When discussing the knowledge of single-phase AC motors, we often encounter questions about capacitors. If you also have such questions, reading on may be helpful to you.

Why is it necessary to add capacitors to single-phase AC motors? Can it be turned on without adding a capacitor? Why don't you have to add capacitors to a three-phase motor? If you are learning about single-phase AC motors, you may have such questions. Today, Lunyee will explain the principle to you in the form of an article.

Single-phase motors are often used to drive power tools and household appliances that do not have a lot of power, such as fans and washing machines, etc. It has two windings on the stator, one is the working winding and the other is the starting winding, and you can't have one without the other.Whether it is a single-phase motor or a three-phase motor, they are based on the principle of electromagnetic induction and work, so to really understand the rotation of the motor, you have to understand electromagnetic induction.

Electromagnetic induction

Magnetism can generate electricity, electricity can also generate magnetism, they are inseparable. For example, a conductor cutting the magnetic lines of force will produce induced electromotive force (i.e., induced voltage), as shown in Figure 1-1 (2). But if a conductor moves in a magnetic field but does not cut the magnetic lines of force, no induced voltage will be generated either, as shown in (1) of Figure 1-1 below.

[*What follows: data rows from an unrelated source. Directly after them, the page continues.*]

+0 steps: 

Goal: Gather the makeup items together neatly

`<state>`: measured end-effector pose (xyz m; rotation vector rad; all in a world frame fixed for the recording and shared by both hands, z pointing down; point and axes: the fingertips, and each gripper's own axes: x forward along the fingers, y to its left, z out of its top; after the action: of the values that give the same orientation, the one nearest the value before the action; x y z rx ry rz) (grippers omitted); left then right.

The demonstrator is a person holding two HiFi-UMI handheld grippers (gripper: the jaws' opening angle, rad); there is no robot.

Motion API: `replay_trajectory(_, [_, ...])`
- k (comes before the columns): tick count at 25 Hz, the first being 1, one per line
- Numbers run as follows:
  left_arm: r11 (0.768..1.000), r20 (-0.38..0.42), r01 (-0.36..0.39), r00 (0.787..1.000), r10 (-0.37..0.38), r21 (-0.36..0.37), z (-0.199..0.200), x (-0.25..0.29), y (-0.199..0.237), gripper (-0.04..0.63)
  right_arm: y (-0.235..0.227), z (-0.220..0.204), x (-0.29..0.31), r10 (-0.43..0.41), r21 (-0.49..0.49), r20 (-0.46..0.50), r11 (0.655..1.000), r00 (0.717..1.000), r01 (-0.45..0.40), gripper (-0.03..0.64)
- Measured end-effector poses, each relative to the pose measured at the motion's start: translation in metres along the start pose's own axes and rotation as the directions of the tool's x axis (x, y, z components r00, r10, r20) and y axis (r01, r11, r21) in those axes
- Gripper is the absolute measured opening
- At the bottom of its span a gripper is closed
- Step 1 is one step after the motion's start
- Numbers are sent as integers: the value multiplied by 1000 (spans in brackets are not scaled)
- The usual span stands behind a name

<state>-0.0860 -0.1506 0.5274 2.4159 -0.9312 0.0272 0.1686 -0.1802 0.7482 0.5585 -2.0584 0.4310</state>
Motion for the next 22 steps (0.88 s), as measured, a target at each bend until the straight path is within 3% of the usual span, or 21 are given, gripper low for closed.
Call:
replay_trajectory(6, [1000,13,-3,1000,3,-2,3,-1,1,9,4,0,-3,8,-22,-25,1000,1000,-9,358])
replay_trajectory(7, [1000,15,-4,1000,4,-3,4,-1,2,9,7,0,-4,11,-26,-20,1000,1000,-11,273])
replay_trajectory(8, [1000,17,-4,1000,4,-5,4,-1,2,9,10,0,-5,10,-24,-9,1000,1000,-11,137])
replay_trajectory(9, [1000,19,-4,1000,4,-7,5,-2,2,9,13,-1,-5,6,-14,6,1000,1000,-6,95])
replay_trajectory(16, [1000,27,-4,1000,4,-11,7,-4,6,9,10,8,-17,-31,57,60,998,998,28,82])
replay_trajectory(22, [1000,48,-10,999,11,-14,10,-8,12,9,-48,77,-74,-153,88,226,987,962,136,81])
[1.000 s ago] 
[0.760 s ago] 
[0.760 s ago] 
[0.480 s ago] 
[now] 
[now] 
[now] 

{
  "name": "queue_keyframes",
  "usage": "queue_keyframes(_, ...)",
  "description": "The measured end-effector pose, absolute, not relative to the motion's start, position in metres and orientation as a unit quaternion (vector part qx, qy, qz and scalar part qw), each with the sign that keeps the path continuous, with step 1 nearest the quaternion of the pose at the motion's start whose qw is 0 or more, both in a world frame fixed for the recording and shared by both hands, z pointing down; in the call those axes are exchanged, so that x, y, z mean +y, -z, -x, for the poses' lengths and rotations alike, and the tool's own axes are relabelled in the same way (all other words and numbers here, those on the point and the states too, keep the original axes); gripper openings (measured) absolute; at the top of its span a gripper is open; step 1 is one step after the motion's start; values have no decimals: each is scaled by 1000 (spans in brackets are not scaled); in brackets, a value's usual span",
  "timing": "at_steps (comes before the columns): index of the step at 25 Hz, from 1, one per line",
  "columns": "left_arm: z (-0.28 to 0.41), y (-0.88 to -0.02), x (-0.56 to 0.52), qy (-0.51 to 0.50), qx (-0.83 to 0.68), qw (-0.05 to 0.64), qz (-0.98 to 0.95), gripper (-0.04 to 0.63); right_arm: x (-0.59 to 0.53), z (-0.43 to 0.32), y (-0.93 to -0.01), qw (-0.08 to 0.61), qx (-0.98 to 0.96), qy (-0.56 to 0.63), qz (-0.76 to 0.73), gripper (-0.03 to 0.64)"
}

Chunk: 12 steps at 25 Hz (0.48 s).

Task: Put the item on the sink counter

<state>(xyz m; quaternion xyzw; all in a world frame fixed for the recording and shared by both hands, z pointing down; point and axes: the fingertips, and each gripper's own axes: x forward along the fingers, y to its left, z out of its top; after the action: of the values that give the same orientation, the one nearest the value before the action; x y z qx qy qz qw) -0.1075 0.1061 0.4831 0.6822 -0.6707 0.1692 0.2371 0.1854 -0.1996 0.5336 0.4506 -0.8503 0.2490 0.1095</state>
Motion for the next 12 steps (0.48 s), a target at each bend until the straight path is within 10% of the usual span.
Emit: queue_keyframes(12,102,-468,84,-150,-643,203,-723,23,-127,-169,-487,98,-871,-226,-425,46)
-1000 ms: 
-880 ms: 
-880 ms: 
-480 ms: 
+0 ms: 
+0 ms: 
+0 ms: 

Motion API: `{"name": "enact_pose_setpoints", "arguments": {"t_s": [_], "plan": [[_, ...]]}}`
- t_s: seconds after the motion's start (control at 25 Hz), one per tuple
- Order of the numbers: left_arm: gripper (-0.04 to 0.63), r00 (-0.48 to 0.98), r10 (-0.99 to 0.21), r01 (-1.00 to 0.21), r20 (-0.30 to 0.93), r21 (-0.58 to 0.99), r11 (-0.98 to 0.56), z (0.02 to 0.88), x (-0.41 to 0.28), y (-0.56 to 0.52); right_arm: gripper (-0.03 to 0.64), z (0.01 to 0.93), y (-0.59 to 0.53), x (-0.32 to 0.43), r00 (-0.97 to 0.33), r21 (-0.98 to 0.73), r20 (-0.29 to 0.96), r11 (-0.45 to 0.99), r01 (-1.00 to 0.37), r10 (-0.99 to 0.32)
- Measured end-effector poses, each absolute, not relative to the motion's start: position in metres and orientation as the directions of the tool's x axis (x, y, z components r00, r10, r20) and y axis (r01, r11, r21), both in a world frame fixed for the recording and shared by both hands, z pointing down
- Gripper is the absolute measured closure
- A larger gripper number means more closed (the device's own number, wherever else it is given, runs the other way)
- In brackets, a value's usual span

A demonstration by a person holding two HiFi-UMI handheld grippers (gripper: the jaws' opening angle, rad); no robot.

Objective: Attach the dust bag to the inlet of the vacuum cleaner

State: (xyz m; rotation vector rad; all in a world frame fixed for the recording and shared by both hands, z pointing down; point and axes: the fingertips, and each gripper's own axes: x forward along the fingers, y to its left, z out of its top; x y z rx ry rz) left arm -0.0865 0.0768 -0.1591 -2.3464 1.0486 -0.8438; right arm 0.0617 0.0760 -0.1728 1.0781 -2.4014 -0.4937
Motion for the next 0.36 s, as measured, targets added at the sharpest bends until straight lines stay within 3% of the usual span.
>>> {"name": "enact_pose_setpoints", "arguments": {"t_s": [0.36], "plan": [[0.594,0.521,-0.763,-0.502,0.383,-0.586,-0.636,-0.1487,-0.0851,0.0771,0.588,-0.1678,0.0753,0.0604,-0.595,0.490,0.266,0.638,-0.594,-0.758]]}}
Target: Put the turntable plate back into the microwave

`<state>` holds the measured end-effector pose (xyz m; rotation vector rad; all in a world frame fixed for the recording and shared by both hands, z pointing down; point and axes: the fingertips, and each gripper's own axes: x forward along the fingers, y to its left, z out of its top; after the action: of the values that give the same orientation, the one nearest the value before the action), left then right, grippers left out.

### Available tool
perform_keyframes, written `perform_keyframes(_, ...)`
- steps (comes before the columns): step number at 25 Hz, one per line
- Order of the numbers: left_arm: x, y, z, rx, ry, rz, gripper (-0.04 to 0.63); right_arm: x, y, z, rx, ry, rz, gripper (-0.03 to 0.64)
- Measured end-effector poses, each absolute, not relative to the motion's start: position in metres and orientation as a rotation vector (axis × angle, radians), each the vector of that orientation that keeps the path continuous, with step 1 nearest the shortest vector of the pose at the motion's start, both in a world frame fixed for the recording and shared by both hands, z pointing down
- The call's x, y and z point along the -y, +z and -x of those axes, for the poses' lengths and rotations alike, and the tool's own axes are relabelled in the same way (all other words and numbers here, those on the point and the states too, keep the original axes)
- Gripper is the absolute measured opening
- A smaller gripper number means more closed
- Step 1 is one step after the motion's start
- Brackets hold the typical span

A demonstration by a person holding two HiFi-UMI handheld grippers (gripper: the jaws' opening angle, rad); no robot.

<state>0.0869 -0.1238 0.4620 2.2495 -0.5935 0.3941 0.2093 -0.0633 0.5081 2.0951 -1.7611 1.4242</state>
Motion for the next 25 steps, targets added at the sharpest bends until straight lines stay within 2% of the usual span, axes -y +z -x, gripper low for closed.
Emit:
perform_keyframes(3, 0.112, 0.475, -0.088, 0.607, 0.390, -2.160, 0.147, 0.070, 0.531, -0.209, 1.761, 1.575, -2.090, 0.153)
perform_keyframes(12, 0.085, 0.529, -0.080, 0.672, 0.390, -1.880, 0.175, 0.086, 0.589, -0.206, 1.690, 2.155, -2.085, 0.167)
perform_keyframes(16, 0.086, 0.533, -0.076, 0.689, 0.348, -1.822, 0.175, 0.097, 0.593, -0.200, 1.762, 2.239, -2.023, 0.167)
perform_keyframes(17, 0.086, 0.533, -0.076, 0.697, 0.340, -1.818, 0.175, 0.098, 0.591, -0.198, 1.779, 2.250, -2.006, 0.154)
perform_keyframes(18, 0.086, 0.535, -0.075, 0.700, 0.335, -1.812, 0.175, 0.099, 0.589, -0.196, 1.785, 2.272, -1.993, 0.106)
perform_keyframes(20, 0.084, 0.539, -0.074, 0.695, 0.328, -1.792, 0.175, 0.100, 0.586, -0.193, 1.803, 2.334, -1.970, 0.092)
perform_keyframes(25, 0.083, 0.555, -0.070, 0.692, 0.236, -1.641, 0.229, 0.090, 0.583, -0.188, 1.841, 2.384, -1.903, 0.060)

It is the conductor that is moving in Fig. 1-1. From this, think about this: if the conductor doesn't move and the magnet is allowed to move, won't that also cause the conductor to generate an induced electromotive force? The answer is yes. You can imagine that if the conductor in Figure 1-1 is fixed and the magnet is moved up and down and left and right, the conductor will generate an induced voltage when the magnet is moved left and right. But when the magnet moves up and down, the conductor does not produce an induced voltage because there is no "cutting" phenomenon.

In addition, the conductor cutting the direction of the magnetic lines of force will sometimes be different, as shown in Figures 1–2 below, when the conductor moves horizontally to the right, the induced voltage, than to the right downward movement of the induced voltage. This is because, at the same speed and at the same time, the number of magnetic lines of force cut by a conductor moving horizontally to the right is greater than the number cut by a conductor moving downward to the right.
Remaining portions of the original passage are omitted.